Senate Republicans Reject Payroll Tax Extension Measures
Proposals to extend payroll tax relief, as well as take steps to prevent a scheduled 30 percent reduction in Medicare physician reimbursements from taking effect in January, are high on the congressional to-do list. A House vote on a doc-fix patch could take place as soon as next week.
Los Angeles Times: Senate Republicans Reject Measures To Extend Payroll Tax Break
First, Republicans blocked President Obama's proposal to expand the payroll tax break to $1,500 for 2012 and extend it to employers who hire new workers, paying for it with a 3.25 percent surtax on those earning more than $1 million a year. Then Republicans joined Democrats in rejecting the GOP leaders' offering, which would require earners making more than $1 million to pay more for Medicare, continue a freeze on federal employee salaries and cut the government workforce. It failed, 78 to 20, with more than two dozen Republicans and all Democrats voting no (Mascaro, 12/1).
The Washington Post: Payroll Tax Break: Extension Proposals From Both Parties Fail
The Senate late Thursday rejected competing partisan visions for extending a temporary tax break that benefits virtually every American worker, clearing the way for more serious negotiations over how to cover the cost of the tax cut. … Even as the Senate dispatched with the dueling measures, bipartisan talks were underway over how to extend the existing tax cut, though aides said Obama's proposed expansion appeared unlikely. Negotiators were also aiming to reach agreement on two other expiring provisions. Emergency unemployment benefits, which provide up to 99 weeks of income support, are set to expire Dec. 31. And doctors will absorb a 30 percent reduction in Medicare reimbursements starting in January unless Congress acts (Montgomery and Sonmez, 12/1).
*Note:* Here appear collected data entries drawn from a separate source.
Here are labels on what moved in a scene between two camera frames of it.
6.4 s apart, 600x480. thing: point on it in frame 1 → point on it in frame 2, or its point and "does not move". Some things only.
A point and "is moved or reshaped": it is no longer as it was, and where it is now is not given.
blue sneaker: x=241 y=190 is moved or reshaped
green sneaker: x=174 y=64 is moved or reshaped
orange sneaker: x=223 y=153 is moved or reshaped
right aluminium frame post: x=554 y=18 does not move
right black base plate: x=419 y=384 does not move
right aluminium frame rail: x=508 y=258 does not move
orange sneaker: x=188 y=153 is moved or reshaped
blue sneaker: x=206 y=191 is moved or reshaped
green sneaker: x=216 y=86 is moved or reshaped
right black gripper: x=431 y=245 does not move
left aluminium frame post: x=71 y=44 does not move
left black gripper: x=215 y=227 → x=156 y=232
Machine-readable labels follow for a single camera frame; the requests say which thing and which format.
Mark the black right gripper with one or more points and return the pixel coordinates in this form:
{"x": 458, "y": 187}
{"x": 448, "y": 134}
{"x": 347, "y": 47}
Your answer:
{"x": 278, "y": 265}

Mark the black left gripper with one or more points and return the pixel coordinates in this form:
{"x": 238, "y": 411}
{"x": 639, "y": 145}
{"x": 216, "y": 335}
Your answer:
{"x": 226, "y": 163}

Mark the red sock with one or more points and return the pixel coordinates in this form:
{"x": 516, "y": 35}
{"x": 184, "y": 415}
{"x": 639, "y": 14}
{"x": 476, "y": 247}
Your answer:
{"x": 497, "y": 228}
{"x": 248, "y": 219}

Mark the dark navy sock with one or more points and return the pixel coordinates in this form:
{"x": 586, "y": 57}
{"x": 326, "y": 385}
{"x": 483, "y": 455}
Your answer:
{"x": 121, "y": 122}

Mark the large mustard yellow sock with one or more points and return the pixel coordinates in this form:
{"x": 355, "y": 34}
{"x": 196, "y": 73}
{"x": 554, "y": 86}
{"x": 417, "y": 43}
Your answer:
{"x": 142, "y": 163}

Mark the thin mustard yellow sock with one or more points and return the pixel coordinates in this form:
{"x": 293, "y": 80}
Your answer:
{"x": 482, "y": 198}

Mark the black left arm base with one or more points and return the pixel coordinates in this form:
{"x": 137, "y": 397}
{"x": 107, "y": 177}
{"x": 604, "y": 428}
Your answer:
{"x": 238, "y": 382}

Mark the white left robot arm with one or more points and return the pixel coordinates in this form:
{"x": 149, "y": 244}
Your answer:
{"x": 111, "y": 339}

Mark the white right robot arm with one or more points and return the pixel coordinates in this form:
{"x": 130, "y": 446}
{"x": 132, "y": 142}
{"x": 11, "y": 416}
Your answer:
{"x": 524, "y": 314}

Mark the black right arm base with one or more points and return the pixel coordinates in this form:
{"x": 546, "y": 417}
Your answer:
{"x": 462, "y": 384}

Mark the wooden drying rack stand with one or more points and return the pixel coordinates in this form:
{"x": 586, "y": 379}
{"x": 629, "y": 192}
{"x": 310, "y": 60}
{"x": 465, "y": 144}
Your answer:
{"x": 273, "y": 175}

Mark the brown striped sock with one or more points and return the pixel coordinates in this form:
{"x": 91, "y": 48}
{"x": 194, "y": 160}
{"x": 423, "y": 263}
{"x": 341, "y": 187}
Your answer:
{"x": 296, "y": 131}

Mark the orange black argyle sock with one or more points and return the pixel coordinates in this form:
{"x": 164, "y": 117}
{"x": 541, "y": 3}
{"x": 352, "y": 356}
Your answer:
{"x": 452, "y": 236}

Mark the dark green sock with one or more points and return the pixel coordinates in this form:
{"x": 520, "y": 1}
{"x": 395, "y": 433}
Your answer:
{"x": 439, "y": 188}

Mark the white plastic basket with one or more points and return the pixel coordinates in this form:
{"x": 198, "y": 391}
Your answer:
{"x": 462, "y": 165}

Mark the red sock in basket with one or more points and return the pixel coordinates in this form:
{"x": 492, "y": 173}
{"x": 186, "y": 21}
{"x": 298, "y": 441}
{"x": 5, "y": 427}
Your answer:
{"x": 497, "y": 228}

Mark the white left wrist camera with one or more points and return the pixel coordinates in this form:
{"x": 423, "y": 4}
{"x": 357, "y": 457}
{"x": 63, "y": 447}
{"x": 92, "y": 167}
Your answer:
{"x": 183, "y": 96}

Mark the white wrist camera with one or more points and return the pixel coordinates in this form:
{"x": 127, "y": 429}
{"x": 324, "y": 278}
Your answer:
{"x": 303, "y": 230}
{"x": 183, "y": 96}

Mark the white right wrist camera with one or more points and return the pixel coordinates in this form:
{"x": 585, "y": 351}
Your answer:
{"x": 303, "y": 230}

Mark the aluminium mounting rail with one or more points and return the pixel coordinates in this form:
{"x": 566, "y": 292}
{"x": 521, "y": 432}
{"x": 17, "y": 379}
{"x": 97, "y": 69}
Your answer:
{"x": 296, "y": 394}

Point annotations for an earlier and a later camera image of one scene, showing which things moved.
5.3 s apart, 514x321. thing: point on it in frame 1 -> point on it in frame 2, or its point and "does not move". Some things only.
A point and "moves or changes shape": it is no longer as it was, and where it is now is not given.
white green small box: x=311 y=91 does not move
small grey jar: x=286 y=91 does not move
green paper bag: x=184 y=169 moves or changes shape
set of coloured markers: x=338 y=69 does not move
The Wall Street Journal: Senate Blocks Tax-Cut Bills
The payroll-tax cut is only one issue Congress must tackle by Dec. 31. Lawmakers also face pressure to extend unemployment benefits and adjust payments for doctors under Medicare, both of which face a year-end deadline. Congress also must act by Dec. 16 to continue funding the government. Party leaders still hope they can wrap up the final items in short order. "I do believe there's enough common ground between where the White House and Democrats are and where Republicans are for us to move this legislation and to do so quickly," said House Speaker John Boehner (Bendavid and Hook, 12/2).
Politico Pro: House Could Vote On SGR Patch Next Week
The House could vote as soon as next week on a package of year-end, must-do items, including a patch to stave off the scheduled cut to Medicare providers. After Thursday's meeting between the Doctors' Caucus and House Republican leaders, attendees say they expect the leadership to figure out what kind of Sustainable Growth Rate patch can fit with other items that could be included in a larger package, such as an extension of unemployment insurance and an Alternative Minimum Tax patch (Haberkorn, 12/1).